Description of the task
Give back the full data character for character.

The data
*** Block opens ***

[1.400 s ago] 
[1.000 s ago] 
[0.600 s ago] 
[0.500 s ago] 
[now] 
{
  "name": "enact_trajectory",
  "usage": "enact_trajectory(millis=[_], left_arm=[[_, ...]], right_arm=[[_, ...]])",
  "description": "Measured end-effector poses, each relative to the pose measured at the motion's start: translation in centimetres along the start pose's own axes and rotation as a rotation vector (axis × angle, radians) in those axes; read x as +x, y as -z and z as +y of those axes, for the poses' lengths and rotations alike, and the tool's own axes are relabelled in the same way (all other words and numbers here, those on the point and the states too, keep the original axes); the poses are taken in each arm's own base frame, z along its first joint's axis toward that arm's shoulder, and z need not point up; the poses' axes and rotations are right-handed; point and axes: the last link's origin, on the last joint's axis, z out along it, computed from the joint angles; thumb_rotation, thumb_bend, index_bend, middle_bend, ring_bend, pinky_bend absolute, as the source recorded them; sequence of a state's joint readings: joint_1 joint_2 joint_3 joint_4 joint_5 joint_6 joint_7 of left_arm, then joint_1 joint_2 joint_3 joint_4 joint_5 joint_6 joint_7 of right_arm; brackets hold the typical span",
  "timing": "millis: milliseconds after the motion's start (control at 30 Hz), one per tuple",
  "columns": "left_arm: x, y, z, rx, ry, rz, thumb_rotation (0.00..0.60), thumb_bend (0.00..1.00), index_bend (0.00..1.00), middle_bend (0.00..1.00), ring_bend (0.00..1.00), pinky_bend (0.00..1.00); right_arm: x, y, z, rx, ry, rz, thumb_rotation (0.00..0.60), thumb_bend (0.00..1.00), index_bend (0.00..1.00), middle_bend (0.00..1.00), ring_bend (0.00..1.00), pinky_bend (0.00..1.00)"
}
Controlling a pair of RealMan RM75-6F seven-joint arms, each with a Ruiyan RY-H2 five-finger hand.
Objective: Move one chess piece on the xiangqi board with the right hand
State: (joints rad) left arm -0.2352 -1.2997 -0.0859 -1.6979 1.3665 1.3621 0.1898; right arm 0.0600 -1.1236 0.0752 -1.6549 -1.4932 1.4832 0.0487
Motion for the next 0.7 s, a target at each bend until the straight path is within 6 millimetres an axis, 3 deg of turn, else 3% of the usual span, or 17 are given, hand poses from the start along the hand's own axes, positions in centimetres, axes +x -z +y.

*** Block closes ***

Task result
[1.400 s ago] 
[1.000 s ago] 
[0.600 s ago] 
[0.500 s ago] 
[now] 
{
  "name": "enact_trajectory",
  "usage": "enact_trajectory(millis=[_], left_arm=[[_, ...]], right_arm=[[_, ...]])",
  "description": "Measured end-effector poses, each relative to the pose measured at the motion's start: translation in centimetres along the start pose's own axes and rotation as a rotation vector (axis × angle, radians) in those axes; read x as +x, y as -z and z as +y of those axes, for the poses' lengths and rotations alike, and the tool's own axes are relabelled in the same way (all other words and numbers here, those on the point and the states too, keep the original axes); the poses are taken in each arm's own base frame, z along its first joint's axis toward that arm's shoulder, and z need not point up; the poses' axes and rotations are right-handed; point and axes: the last link's origin, on the last joint's axis, z out along it, computed from the joint angles; thumb_rotation, thumb_bend, index_bend, middle_bend, ring_bend, pinky_bend absolute, as the source recorded them; sequence of a state's joint readings: joint_1 joint_2 joint_3 joint_4 joint_5 joint_6 joint_7 of left_arm, then joint_1 joint_2 joint_3 joint_4 joint_5 joint_6 joint_7 of right_arm; brackets hold the typical span",
  "timing": "millis: milliseconds after the motion's start (control at 30 Hz), one per tuple",
  "columns": "left_arm: x, y, z, rx, ry, rz, thumb_rotation (0.00..0.60), thumb_bend (0.00..1.00), index_bend (0.00..1.00), middle_bend (0.00..1.00), ring_bend (0.00..1.00), pinky_bend (0.00..1.00); right_arm: x, y, z, rx, ry, rz, thumb_rotation (0.00..0.60), thumb_bend (0.00..1.00), index_bend (0.00..1.00), middle_bend (0.00..1.00), ring_bend (0.00..1.00), pinky_bend (0.00..1.00)"
}
Controlling a pair of RealMan RM75-6F seven-joint arms, each with a Ruiyan RY-H2 five-finger hand.
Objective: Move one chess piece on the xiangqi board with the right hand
State: (joints rad) left arm -0.2352 -1.2997 -0.0859 -1.6979 1.3665 1.3621 0.1898; right arm 0.0600 -1.1236 0.0752 -1.6549 -1.4932 1.4832 0.0487
Motion for the next 0.7 s, a target at each bend until the straight path is within 6 millimetres an axis, 3 deg of turn, else 3% of the usual span, or 17 are given, hand poses from the start along the hand's own axes, positions in centimetres, axes +x -z +y.

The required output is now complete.